Fuel Prices in Wallis and Futuna: Why the Pump Is So Expensive
Wallis and Futuna sits among the priciest places on Earth to fill a tank. Petrol currently runs about $2.034 per liter (roughly $7.70 per US gallon), while diesel is even higher at about $2.079 per liter. In the local currency, the CFP franc (XPF), that works out to around 213.1 XPF per liter. Against a world average of $1.484 per liter, the territory ranks 151st out of 170 countries surveyed — meaning only a handful of nations pay more.

What drives prices in this French Pacific territory
Wallis and Futuna is a small French overseas collectivity scattered across three volcanic islands in the South Pacific, roughly two-thirds of the way from Hawaii to New Zealand. It has no oil, no refinery, and no domestic fuel production whatsoever. Every drop of petrol and diesel arrives by ship, and the islands' tiny population (under 12,000 people) means there is no economy of scale to spread out the cost of importing, storing, and distributing fuel.
Three factors push prices skyward. First is remoteness: the nearest major ports are thousands of kilometers away, so freight, insurance, and small-volume handling add a heavy premium before fuel even reaches the pump. Second is the CFP franc, which is pegged to the euro at a fixed rate. Because the euro and the underlying XPF peg move together against the US dollar, swings in the EUR/USD exchange rate ripple directly into the dollar price travelers and analysts see — even when the local pump price barely changes. Third, the territory's administered pricing system sets retail rates centrally rather than letting daily market competition do it, which keeps prices stable but elevated.
Unlike high-tax European countries such as Germany or Ireland, where steep excise duties are the main reason for expensive fuel, Wallis and Futuna's cost is driven far more by logistics than by taxation. The result looks similar at the pump but for very different reasons — a useful contrast when you compare it against the broader picture of world fuel prices.
The long-term trend
Pump-price history for the territory tells a clear story. Between June 2016 and June 2026, the average price was about $1.819 per liter. The cheapest moment came on 3 August 2020, when petrol dipped to roughly $1.369 per liter — the depths of the pandemic-era oil crash, when global crude demand collapsed. The most expensive point was recent: $2.147 per liter on 4 May 2026, the all-time high in this dataset.
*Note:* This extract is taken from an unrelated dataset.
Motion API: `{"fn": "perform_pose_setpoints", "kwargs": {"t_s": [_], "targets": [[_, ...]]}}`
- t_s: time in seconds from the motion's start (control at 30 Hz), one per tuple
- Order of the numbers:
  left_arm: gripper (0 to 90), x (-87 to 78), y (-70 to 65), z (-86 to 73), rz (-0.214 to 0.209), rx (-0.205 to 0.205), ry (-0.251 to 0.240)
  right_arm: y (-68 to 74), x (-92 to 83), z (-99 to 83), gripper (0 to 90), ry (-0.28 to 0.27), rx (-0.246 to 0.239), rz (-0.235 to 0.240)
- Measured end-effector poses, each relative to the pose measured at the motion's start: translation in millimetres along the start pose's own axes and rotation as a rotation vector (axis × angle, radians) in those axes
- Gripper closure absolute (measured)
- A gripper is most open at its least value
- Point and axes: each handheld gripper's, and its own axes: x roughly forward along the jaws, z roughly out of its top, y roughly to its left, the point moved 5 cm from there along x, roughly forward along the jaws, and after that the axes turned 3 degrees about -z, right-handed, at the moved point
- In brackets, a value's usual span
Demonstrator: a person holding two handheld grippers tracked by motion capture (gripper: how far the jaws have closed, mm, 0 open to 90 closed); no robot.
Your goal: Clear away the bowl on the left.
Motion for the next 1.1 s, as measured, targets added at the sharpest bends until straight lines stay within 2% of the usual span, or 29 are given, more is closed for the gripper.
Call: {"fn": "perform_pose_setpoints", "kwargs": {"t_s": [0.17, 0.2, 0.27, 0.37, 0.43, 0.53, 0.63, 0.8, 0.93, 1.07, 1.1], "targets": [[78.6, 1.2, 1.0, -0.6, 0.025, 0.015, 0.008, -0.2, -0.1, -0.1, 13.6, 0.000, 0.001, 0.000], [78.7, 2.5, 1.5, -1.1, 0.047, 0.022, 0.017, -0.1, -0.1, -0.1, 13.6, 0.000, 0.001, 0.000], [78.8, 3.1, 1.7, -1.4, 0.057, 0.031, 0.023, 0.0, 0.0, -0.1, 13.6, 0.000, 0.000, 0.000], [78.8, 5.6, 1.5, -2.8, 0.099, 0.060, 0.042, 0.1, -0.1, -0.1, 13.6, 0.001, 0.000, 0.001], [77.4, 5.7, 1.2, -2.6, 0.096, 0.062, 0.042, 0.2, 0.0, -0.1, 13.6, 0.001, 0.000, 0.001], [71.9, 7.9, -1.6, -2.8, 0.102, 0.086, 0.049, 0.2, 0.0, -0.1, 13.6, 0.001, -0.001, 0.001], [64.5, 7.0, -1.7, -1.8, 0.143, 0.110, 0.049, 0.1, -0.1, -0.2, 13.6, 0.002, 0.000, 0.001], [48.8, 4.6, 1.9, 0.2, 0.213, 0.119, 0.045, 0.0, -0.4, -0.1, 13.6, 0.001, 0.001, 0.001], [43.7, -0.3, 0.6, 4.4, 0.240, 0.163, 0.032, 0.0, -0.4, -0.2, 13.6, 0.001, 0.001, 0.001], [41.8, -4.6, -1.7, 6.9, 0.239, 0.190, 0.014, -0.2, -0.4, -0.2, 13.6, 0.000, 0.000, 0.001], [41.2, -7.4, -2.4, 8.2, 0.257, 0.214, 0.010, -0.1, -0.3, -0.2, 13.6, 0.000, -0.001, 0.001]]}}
That trajectory — a low under $1.40, an average near $1.82, and a fresh record above $2.14 — shows fuel here has climbed well above its decade average and is now near its peak. Today's $2.034 is only a touch below that record, confirming the islands remain firmly in expensive territory. The pattern mirrors what import-dependent economies everywhere have felt as crude, shipping, and a softer dollar pushed costs up after 2021.
For perspective, drivers in oil-rich or lightly taxed places pay a fraction of this. A motorist in Belize or even the United Kingdom faces a different cost structure entirely — Belize as a small Caribbean importer, the UK as a high-duty European market. Wallis and Futuna stands out because geography, not policy, does most of the damage.

FAQ
Why is fuel so expensive in Wallis and Futuna?
The territory imports 100% of its fuel by ship to a remote, tiny South Pacific market. High freight and handling costs for small volumes, plus a centrally administered pricing system and the CFP franc's euro peg, keep petrol near $2.034 per liter — well above the $1.484 world average.
What is the price of gas per gallon in Wallis and Futuna?
Petrol costs about $7.70 per US gallon, based on the current rate of roughly $2.034 per liter (around 213.1 XPF per liter). Diesel is slightly higher at about $2.079 per liter.
What currency is used to buy fuel in Wallis and Futuna?
Fuel is paid for in CFP francs (XPF), the currency of France's Pacific territories, which is pegged to the euro. A liter of petrol costs roughly 213.1 XPF, equivalent to about $2.034 at recent exchange rates.